Dave defines it as “how do we make sense of the world so we can act in it” which carries with it the concept of sufficiency (knowing enough to make a contextually appropriate decision). It is about making sense of an ambiguous situation. The Cynefin Framework is a sense-making approach.


Now I’ve heard of the panopticon, first proposed by Jeremy Bentham, a jail allowing for the watching of the inmates around the clock and from any angle. French philosopher Michel Foucault then used the panopticon as a metaphor for our modern surveillance society. Anyway, I digress.

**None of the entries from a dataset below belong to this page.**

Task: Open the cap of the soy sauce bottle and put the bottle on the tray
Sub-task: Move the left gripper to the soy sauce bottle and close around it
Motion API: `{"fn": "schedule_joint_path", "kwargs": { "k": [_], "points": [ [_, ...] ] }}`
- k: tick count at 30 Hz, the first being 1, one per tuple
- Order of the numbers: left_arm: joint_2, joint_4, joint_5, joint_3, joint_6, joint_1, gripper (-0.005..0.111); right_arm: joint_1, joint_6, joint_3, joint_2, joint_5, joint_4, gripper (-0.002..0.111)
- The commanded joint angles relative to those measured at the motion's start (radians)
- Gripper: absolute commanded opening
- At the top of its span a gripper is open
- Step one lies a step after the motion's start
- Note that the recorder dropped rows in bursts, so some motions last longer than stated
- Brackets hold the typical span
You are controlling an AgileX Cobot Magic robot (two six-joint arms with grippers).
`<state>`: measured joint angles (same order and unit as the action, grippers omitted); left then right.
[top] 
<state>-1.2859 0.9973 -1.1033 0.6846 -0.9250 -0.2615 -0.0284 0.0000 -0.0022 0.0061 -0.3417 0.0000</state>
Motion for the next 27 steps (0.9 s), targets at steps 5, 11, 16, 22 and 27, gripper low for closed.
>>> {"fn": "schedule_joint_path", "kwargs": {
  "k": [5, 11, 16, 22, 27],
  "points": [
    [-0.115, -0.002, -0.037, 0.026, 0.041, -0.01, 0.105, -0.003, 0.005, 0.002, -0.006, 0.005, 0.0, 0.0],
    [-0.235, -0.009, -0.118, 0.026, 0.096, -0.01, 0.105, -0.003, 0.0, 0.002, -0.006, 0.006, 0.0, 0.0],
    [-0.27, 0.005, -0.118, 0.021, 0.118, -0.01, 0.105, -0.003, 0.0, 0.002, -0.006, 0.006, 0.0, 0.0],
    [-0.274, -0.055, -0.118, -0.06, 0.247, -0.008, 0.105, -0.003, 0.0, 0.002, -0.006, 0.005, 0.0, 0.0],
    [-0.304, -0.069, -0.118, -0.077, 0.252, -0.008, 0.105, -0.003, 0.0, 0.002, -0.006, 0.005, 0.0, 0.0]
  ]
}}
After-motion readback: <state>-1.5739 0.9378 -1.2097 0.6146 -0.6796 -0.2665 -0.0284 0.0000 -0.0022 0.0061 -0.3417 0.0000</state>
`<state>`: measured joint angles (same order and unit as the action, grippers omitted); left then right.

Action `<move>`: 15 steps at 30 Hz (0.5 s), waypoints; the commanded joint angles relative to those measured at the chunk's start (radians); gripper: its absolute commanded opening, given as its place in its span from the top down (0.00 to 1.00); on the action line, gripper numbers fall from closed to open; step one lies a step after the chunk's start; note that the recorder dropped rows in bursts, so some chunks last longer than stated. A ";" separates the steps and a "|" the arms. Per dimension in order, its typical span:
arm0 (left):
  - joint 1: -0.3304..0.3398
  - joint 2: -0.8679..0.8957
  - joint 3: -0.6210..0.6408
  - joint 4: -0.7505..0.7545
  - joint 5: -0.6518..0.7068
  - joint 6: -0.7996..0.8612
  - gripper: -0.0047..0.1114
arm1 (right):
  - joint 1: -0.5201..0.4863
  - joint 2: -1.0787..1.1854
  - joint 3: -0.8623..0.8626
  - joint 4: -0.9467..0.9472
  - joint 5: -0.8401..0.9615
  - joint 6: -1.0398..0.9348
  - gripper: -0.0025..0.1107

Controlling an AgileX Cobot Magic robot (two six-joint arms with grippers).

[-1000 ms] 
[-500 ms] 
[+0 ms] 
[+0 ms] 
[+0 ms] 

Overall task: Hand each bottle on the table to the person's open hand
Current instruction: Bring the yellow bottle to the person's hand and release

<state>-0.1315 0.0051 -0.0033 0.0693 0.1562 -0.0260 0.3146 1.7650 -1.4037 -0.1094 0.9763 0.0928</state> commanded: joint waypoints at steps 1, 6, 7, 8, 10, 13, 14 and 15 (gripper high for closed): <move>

The triopticon is much more benevolent than this. Dave was interested in developing a new type of facilitation based on high levels of interaction and transparency, which includes eagles, ravens, beavers, and owls. No, really. You can read more about the process in The Triopticon Revisited.

TEDx Athens Crowd
Image by TEDx Athens

Wisdom of Crowds

American journalist James Surowiecki first suggested that the best way of finding a solution to a problem is by asking many people for their opinions and suggestions, and then combining them to form the best overall decision. Evidence suggests that the combination of multiple independent judgments is often more accurate than even an expert’s individual judgment.

It shows that bringing in people with different disciplines to the design process as early as possible can be beneficial.